AUDIO: “Christus Natus Est Nobis” from Christmas Vocal
by De Wolfe Web Library. Composer: Thomas William (Arr.)

The claim that religion cannot be the driver of moral progress will surprise—and in many cases offend—some readers, who may assume that advancement in the realm of morality has been primarily due to the guiding light of religious teachings. The reason for this misunderstanding is twofold. One, religion has had a monopoly on morality for millennia and so we have grown accustomed to associating any moral progress with the one institution most closely associated with it. Two, religious institutions take credit for moral progress while ignoring or glossing over moral regress. Before I turn to what the data show, a brief history of religious morality is illuminating for my thesis.

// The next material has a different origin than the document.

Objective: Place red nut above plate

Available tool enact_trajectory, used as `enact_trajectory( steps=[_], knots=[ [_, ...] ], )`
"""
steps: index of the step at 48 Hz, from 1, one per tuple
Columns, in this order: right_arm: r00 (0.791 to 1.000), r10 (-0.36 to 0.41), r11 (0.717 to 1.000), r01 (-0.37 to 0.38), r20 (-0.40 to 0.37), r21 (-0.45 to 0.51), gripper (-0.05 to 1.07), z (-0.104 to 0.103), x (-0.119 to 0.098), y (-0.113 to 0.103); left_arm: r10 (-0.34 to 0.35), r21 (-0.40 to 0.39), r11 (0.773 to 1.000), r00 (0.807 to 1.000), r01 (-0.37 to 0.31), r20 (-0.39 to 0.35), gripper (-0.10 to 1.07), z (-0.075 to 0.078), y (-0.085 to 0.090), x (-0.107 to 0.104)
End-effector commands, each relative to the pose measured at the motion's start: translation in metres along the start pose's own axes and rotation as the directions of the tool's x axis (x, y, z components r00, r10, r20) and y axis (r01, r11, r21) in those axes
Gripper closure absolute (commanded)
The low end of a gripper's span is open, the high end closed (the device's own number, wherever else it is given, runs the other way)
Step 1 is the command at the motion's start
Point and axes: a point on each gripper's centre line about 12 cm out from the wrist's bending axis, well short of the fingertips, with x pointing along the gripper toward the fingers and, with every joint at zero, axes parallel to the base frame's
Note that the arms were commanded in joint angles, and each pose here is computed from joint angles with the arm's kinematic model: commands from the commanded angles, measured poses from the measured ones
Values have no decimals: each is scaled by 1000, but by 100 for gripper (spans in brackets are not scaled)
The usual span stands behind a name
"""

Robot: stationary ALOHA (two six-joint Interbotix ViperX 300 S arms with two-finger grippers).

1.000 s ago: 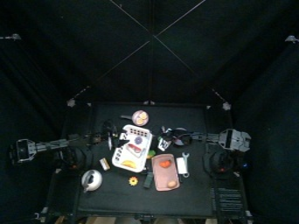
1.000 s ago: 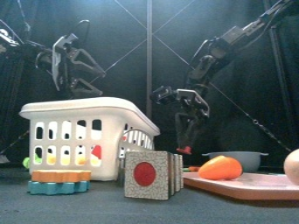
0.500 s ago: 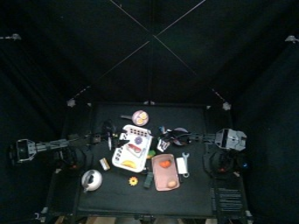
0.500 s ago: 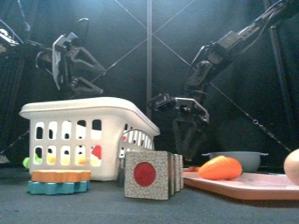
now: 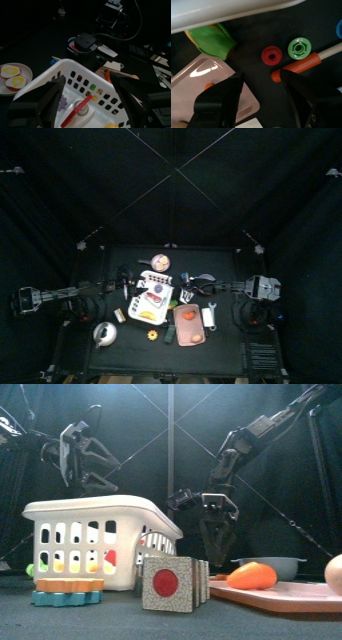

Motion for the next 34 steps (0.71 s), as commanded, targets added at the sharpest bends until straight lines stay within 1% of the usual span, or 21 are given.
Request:
enact_trajectory(
  steps=[1,9,18,27,34],
  knots=[
    [1000,4,1000,-3,20,-23,12,7,-9,8,-9,6,1000,1000,9,23,-5,7,-2,1],
    [1000,3,999,-3,-1,-50,12,6,-10,16,-12,6,1000,1000,12,24,-5,7,-3,1],
    [1000,5,998,-4,5,-57,12,8,-12,19,-12,6,1000,1000,12,24,-5,7,-3,1],
    [1000,6,997,-7,-10,-74,12,6,-12,25,-10,5,1000,1000,10,23,-5,7,-2,1],
    [1000,10,997,-10,-5,-83,12,6,-13,29,-11,6,1000,1000,10,21,-5,7,-2,1]
  ],
)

On the good side of the moral scale, it was Jesus who said to help the poor, to turn the other cheek, to love thine enemies, to judge not lest ye be judged, to forgive sinners, and to give people a second chance. In the name of their religion, people have helped the poor and needy in developed nations around the world, and in America they are the leading supporters of food banks for the hungry and post-disaster relief. Many Christian theologians, along with Christian churches and preachers, advocated the abolition of the slave trade, and continued to press for justice in modern times. Some civil rights leaders were motivated by their religion, most notably the Reverend Martin Luther King, Jr., whose speeches were filled with passionate religious tropes and quotes. I have deeply religious friends who are highly driven to do good and, though they may have a complex variety of motives, they often act in the name of their particular religion.

But for too long the scales of morality have been weighed down by the religious thumb pressing on the side of the scale marked “Good”. Religion has also promoted, or justified, such catastrophic moral blunders as the Crusades (the People’s Crusade, the Northern Crusade, the Albigensian Crusade, and Crusades One through Nine); the Inquisitions (Spanish, Portuguese, and Roman); witch hunts (a product, in part, of the Inquisitions that ran from the Middle Ages through the Early Modern Period and executed tens of thousands of people, mostly women); Christian conquistadors who exterminated native peoples by the millions through their guns, germs, and steel; the endless European Wars of Religion (the Nine Years War, the Thirty Years War, the Eighty Years War, the French Wars of Religion, the Wars of the Three Kingdoms, the English Civil War, to name just a few); the American Civil War, in which Northern Christians and Southern Christians slaughtered one another over the issue of slavery and states’ rights; and the First World War, in which German Christians fought French, British, and American Christians, all of whom believed that God was on their side. (German soldiers had Gott mit uns—God with us—embossed in the metal of their belt buckles.) And that’s just in the Western world. There are the seemingly endless religious conflicts in India, Indonesia, Afghanistan, Pakistan, Iraq, Sudan, and numerous countries in Africa, the Coptic Christian persecution in Egypt, and of course Islamist terrorism has been a scourge on societal peace and security in recent decades and a day doesn’t go by without some act of violence committed in the name of Islam.